Imagine: John Lennon was commissioned by Yoko Ono in 1986. David L. Wolper was credited as a producer of the film, though he was limited to a mostly advisory role due to heart bypass surgery. Ono was impressed by films Wolper produced about the 1984 Summer Olympics and the centennial conservation-restoration of the Statue of Liberty, and sought him out to produce Imagine, wanting someone "capable of having an objective eye". Ono provided director Andrew Solt and his crew access to film and videotapes from the family's extensive collection. Combined with newsreel footage, the filmmakers had around 230 hours of material to work with.

Comparing the film to the 1988 biography The Lives of John Lennon by author Albert Goldman, a book whose critics (including Ono) have asserted presents an unfairly negative representation of Lennon, Solt stated that "We decided to try to tell John's story in John's words. To basically let John tell his story directly to the audience, so the audience can decide. John was very, very honest about who he was. [The Lives of John Lennon] is such a skewed view of the guy, when [Lennon] really went out of his way to tell us what he was going through. I don't think we were all duped by him for 20-some years, and it was big sham. I don't buy it."

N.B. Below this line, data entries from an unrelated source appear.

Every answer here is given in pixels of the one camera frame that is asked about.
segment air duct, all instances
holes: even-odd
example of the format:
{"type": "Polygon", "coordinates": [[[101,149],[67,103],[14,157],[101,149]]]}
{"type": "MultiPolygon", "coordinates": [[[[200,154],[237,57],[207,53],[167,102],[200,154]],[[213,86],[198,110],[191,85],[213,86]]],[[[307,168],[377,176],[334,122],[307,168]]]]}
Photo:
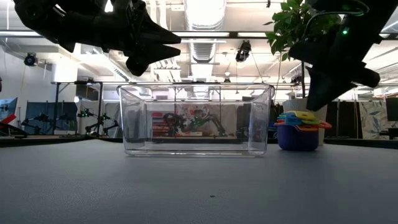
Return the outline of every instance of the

Solt called the film "an open view of John that is basically showing us many different facets of his personality: the angry John, the outspoken John, the critical John, the hurt John, the outrageous John, the egomaniac John, the publicity seeker, the sensitive recluse. If there had been film of John in some of the situations that [The Lives of John Lennon] claims he was in, we would certainly have used it."

==Release==
Imagine: John Lennon was released on 7 October 1988, weeks after The Lives of John Lennon was published. Ono called the timing of the documentary's release "a beautiful coincidence. In the sense that the truth of what John was like is really revealed in this film, and that it came out at a time when somebody was trying to tarnish John's image and bring out a fictional image of him into the world. The phony image of John might have stuck a bit if there was nothing counteracting it."
It was released to VHS video in 1989, and to DVD in 2005.

==Reception==
Imagine: John Lennon received generally positive reviews. On Rotten Tomatoes, the film has an approval rating of 91% based on 11 reviews, with an average rating of 7.2/10.

Roger Ebert, in his review of the film for the Chicago Sun-Times, gave it three out of four stars and called it "the portrait of a man who was complex, sometimes confused, not always very happy, but a great artist all the same."

Christopher Hicks of Deseret News called Imagine: John Lennon "far from a perfect film, glossing over certain aspects of Lennon's life, and with a narrative structure that jumps around occasionally without transitions [...] however, there is a tremendous power to this film – it has humor, poignancy, tragedy and a sweetness that is hard to resist."

Variety wrote: "Even in a world saturated with images of popculture icons, Imagine: John Lennon stands as a remarkably vital and valuable document of one of the most influential creative spirits of this century."

===Reactions from the former Beatles===
According to Solt, though former Beatles Paul McCartney, George Harrison and Ringo Starr did not agree to be interviewed for the film, they all mostly approved of it. Solt stated that "Paul was very positive. You could tell by the way he reacted and was singing along that he was enjoying it. [...] He knew every one of John's solo songs from all those years, and he was singing along with them, too. [...] Harrison had some comments about John having such a strong character. [...] and Ringo was very emotional and very broken up, very affected by the movie." After a screening in which Solt and McCartney were in attendance, McCartney reportedly said "A good lad he was!"

== Accompanying photo book ==
Andrew Solt and Sam Egan authored a photo book of the same title as a companion to the film. The book includes an introduction by Yoko Ono, a preface by David L. Wolper, and an additional introduction by Solt and Egan. In a contemporary review of the book, Lucy Sante wrote that Imagine: John Lennon "is an attractive keepsake, well designed and with some memorable photos, but its text is fannishly vague."